Observability#

LMCache multiprocess mode includes two complementary observability systems: Prometheus metrics for aggregate counters and telemetry events for per-request tracing.

Prometheus Metrics#

Prometheus metrics are enabled by default (port 9090). Disable with --disable-prometheus.

All metrics use the lmcache_mp: prefix to distinguish them from the single-process lmcache: namespace.

StorageManager Read Metrics#

Metric

Type

Description

lmcache_mp:sm_read_requests

Counter

Number of read (prefetch) requests received by the StorageManager.

lmcache_mp:sm_read_succeed_keys

Counter

Number of keys successfully found in L1 during read.

lmcache_mp:sm_read_failed_keys

Counter

Number of keys not found in L1 during read.

StorageManager Write Metrics#

Metric

Type

Description

lmcache_mp:sm_write_requests

Counter

Number of write (reserve) requests.

lmcache_mp:sm_write_succeed_keys

Counter

Number of keys successfully reserved for write.

lmcache_mp:sm_write_failed_keys

Counter

Number of keys that failed to reserve (OOM, write conflict).

L1 Metrics#

Metric

Type

Description

lmcache_mp:l1_read_keys

Counter

Number of keys successfully read from L1.

lmcache_mp:l1_write_keys

Counter

Number of keys successfully written to L1.

lmcache_mp:l1_evicted_keys

Counter

Number of keys evicted from L1 by the EvictionController.

Note

L2 metrics are not yet finalized and will be added in a future release.

Grafana / Prometheus Scrape Configuration#

Add the LMCache server as a Prometheus scrape target:

scrape_configs:
  - job_name: "lmcache-mp"
    static_configs:
      - targets: ["<lmcache-host>:9090"]

Configuration#

Argument

Default

Description

--disable-prometheus

False

Disable Prometheus metrics.

--prometheus-port

9090

Port for the /metrics endpoint.

--prometheus-log-interval

10.0

Flush interval (seconds) from internal stats to Prometheus counters.

Telemetry Event System#

The telemetry system produces structured START/END event pairs for each server operation (lookup, store, retrieve). It is disabled by default and must be explicitly enabled.

Enabling Telemetry#

python3 -m lmcache.v1.multiprocess.server \
    --l1-size-gb 100 --eviction-policy LRU \
    --enable-telemetry \
    --telemetry-processor '{"type": "logging", "log_level": "DEBUG"}'

Event Model#

Each telemetry event contains:

  • name: Operation name (e.g., lookup, retrieve, store).
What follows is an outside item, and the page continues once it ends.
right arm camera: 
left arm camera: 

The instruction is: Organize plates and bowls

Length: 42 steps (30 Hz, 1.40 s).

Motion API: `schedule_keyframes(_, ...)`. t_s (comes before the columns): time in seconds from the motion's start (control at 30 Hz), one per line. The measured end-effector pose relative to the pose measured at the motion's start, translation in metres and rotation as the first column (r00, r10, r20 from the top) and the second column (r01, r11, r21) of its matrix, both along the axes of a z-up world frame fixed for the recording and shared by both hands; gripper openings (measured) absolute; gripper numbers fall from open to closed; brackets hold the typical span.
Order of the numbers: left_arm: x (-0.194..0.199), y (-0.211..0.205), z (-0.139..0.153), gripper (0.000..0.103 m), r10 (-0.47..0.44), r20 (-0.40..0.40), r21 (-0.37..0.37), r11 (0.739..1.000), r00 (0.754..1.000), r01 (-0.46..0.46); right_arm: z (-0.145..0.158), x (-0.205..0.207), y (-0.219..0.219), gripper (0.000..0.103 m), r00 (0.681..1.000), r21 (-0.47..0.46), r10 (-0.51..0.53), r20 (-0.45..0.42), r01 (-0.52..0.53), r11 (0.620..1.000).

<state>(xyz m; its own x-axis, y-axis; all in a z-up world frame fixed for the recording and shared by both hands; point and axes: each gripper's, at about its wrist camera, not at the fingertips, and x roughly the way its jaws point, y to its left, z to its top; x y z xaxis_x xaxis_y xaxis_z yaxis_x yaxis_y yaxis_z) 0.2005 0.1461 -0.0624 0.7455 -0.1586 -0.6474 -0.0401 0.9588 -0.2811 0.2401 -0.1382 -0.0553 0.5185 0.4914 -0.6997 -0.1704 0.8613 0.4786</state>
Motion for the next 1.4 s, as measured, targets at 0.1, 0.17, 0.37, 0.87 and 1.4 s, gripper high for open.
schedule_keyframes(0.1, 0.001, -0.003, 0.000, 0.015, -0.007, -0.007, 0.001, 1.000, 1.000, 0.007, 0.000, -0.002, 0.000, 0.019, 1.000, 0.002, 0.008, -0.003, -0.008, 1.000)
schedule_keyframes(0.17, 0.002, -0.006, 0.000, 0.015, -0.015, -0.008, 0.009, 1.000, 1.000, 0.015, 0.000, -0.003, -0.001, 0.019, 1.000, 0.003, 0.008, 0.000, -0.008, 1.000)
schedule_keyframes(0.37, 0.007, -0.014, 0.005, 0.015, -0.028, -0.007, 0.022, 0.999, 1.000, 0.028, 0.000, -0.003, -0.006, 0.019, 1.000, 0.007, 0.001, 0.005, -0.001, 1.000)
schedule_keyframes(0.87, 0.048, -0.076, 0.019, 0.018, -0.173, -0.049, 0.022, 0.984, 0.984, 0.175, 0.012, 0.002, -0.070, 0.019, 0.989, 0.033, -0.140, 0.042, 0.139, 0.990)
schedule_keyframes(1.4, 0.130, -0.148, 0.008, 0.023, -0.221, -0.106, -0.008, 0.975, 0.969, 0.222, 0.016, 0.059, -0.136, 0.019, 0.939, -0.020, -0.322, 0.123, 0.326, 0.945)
  • event_type: START or END.

  • session_id: Request ID for correlating start/end pairs.

  • timestamp: High-resolution monotonic timestamp.
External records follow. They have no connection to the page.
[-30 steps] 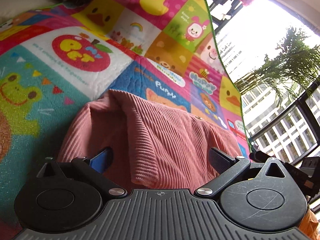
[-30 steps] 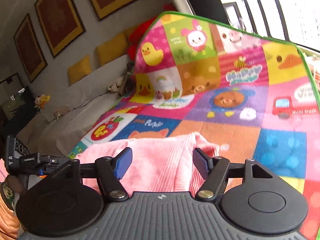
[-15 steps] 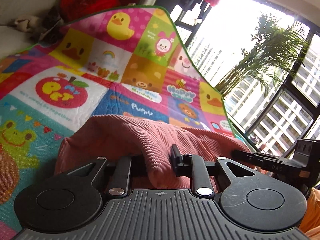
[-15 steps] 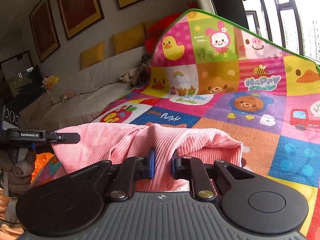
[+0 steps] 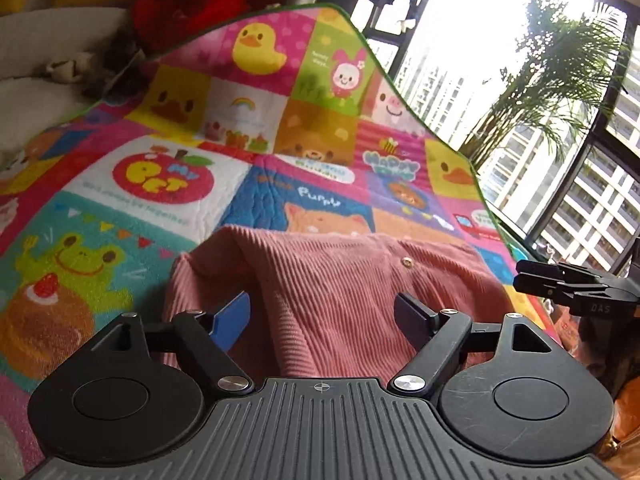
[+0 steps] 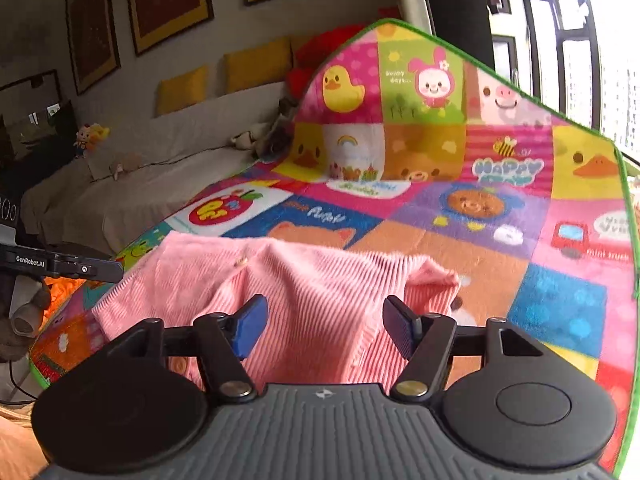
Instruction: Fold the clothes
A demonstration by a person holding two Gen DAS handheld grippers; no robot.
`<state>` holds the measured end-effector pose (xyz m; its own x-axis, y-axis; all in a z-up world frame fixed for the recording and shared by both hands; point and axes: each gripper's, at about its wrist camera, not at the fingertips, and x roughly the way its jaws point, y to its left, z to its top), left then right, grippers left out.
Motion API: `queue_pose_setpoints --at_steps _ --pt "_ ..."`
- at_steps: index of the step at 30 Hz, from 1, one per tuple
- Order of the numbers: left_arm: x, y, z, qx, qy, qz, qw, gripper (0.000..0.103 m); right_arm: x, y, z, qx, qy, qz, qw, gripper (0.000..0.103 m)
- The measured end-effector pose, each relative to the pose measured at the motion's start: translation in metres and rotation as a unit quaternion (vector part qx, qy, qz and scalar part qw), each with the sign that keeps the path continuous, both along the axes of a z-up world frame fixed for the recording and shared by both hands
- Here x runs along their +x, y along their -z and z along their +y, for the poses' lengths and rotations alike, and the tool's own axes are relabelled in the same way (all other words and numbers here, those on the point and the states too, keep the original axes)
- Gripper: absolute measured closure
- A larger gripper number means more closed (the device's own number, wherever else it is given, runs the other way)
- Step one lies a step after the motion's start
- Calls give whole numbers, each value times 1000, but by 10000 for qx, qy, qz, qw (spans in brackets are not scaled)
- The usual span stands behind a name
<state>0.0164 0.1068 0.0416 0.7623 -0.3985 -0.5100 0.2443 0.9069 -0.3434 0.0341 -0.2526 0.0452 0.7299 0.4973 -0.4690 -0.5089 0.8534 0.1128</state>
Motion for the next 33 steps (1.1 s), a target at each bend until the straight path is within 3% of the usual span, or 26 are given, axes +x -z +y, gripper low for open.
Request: queue_pose_setpoints --at_steps 5,9,13,15,18,21,26,30,33 --pt "22 9 -17 -188 122 180 9996 12 11 10 49 -898 -557 -389 9936 28" --pt "33 25 -24 -269 120 453 9985 12 13 36 92 -1577 -1133 -503 9797 28" --pt "32 20 -26 -299 113 355 9989 12 1 51 117 -1989 -1424 -897 9655 25" --pt "30 15 -28 -243 135 267 9993 12 -1 46 114 -1958 -1428 -918 9658 24" --pt "26 11 -36 -56 228 120 9997 11 -3 32 94 -1784 -1330 -944 9703 12" --pt "24 13 -49 56 537 57 9985 13 -1 17 64 -1560 -868 -1021 9786 0" --pt "29 28 -84 61 1222 183 9923 14 28 32 33 -1392 172 -495 9889 0" --pt "37 47 -104 416 1228 451 9905 13 38 55 31 -1380 344 -166 9897 0" --pt "35 49 -107 475 1227 451 9903 10 35 50 29 -1283 320 -172 9911 0"
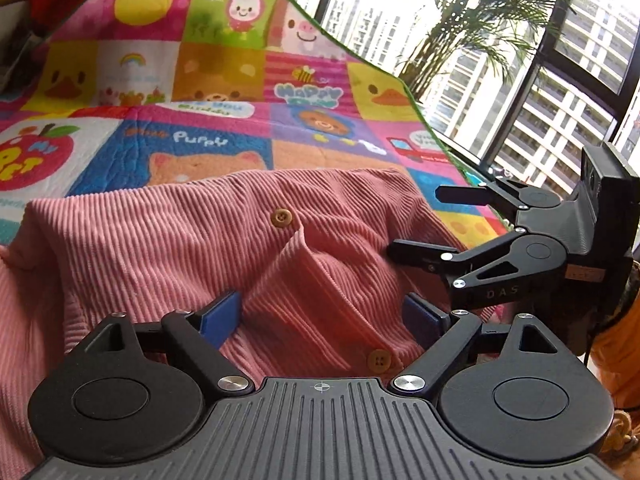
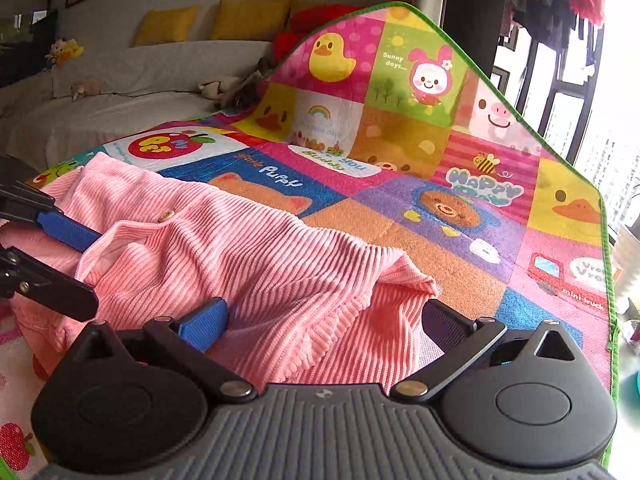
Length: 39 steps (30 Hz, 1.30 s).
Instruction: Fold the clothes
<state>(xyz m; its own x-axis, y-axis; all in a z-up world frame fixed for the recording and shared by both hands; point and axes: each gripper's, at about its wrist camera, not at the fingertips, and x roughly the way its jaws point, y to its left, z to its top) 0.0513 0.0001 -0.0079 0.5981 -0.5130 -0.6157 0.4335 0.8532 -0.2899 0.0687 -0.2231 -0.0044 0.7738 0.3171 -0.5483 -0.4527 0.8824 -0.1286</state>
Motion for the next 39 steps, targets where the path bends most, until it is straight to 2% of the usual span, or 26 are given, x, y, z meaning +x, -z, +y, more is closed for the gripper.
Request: queue_pose_setpoints --at_steps 3,5,7,8,10,12,14,16,19,22,25,27,29,33,36,39 --pt "-2 0 0 23 -10 -11 10000 9 1 -16 -6 605 -35 143 9981 0" --pt "-3 -1 0 21 -9 -16 10000 9 6 -25 -10 1164 -62 361 9925 0" --pt "-4 -2 0 13 -5 -18 10000 9 14 -26 -8 1349 -41 579 9892 0" --pt "-5 -3 0 8 4 -18 10000 9 17 -24 -4 1238 37 607 9904 0" --pt "-8 -5 4 -35 35 -40 10000 9 22 -11 6 695 284 618 9953 0" --pt "-12 -8 8 -85 69 -68 9999 9 25 3 10 481 330 836 9948 0" --pt "-14 -11 13 -177 95 -108 9997 9 29 12 6 696 343 1122 9906 0" --pt "-13 -14 15 -339 101 -114 9993 8 29 13 2 854 355 1176 9887 0" --pt "-13 -11 20 -592 169 -3 9981 8 28 12 2 844 332 1222 9883 0" --pt "-16 -7 14 -576 349 93 9977 7 30 5 -1 826 152 1305 9879 0" --pt "-19 -4 8 -529 515 131 9972 6 24 -17 -8 1163 249 971 9881 0" --pt "-19 -1 6 -541 585 166 9967 5 17 -34 -1 1195 66 734 9901 0" --pt "-21 -1 4 -555 654 180 9961 5 11 -42 17 971 -278 558 9933 0" --pt "-26 0 3 -468 822 222 9953 5 11 -30 57 460 -896 630 9929 0" --pt "-30 1 11 -422 775 248 9958 5 20 -8 68 168 -796 831 9932 0" --pt "-33 -6 23 -494 666 121 9965 5 15 -5 64 51 -697 714 9950 0"
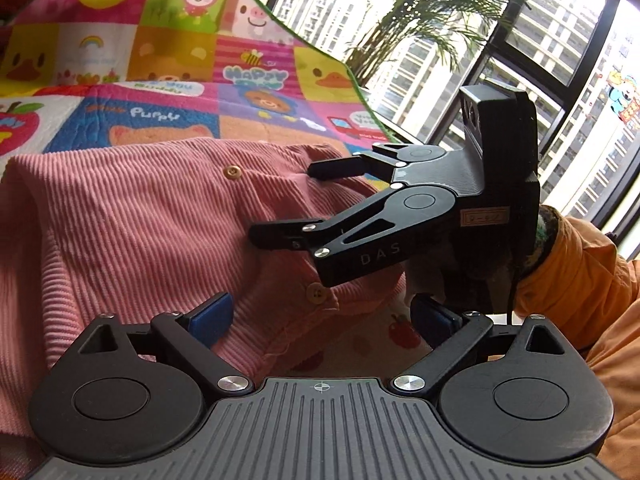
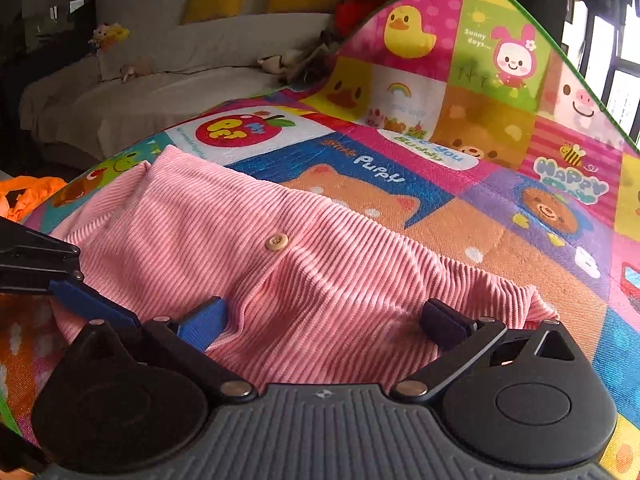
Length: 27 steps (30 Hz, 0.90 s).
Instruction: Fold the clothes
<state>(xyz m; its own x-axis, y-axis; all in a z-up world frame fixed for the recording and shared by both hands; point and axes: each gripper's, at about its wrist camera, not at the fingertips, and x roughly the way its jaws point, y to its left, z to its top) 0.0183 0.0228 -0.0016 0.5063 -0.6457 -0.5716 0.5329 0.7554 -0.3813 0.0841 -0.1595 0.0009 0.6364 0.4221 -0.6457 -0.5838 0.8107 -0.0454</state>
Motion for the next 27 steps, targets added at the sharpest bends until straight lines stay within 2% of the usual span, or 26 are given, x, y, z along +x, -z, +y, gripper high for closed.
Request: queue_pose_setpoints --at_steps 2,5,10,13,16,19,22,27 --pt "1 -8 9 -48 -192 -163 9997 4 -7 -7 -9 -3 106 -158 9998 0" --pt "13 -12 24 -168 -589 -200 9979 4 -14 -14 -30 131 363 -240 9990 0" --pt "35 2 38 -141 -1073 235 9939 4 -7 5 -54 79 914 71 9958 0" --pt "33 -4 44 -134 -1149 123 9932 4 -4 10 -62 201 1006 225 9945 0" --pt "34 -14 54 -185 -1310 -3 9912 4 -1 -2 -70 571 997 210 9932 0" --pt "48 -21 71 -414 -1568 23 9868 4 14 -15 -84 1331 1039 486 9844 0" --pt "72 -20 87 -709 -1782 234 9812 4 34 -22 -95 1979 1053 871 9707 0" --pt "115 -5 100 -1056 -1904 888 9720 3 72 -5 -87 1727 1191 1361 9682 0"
  • metadata: Operation-specific data (e.g., found_count, retrieved_count, device).

Processors#

Telemetry events are dispatched to one or more processors configured via --telemetry-processor <JSON>.
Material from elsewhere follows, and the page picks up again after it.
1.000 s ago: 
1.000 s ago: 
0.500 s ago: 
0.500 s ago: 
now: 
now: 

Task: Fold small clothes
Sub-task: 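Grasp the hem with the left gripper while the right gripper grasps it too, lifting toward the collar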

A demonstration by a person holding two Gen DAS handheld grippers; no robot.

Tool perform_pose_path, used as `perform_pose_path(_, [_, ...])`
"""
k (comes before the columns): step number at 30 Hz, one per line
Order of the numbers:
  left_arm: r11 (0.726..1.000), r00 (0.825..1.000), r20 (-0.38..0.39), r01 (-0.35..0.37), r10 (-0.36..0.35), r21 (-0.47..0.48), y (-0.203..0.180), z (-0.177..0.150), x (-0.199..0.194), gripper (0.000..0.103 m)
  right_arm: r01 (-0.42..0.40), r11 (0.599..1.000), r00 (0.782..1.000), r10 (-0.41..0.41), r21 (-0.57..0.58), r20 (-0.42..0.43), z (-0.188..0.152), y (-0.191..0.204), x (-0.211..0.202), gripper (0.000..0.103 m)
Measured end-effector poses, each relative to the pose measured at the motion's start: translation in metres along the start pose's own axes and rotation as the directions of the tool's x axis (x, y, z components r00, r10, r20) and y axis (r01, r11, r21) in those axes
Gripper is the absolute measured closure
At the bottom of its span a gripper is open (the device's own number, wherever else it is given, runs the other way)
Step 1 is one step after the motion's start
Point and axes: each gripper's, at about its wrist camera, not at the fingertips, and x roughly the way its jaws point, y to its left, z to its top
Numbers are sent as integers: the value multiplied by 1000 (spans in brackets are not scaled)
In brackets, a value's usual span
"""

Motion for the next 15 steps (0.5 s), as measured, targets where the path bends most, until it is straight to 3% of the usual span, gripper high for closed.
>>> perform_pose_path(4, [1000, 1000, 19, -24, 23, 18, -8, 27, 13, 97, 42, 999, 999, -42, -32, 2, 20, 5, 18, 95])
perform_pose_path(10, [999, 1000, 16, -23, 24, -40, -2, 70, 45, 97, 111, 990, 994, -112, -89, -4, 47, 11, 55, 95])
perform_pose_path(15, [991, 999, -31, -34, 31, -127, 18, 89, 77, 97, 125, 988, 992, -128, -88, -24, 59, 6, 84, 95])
Built-in: ``logging`` processor

Logs each event via LMCache’s logger at the specified level.

--telemetry-processor '{"type": "logging", "log_level": "DEBUG"}'

Sample output:

LMCache DEBUG: Telemetry: lookup START session=req-001 ts=12345.678 metadata={}
LMCache DEBUG: Telemetry: lookup END session=req-001 ts=12345.680 metadata={'found_count': 3}

Configuration#

Argument

Default

Description

--enable-telemetry

False

Enable telemetry.

--telemetry-max-queue-size

10000

Maximum events in queue before tail-drop.

--telemetry-processor

(none)

Processor spec JSON (repeatable).

Logging#

LMCache uses Python’s logging module. Control the log level with the LMCACHE_LOG_LEVEL environment variable:

LMCACHE_LOG_LEVEL=DEBUG python3 -m lmcache.v1.multiprocess.server ...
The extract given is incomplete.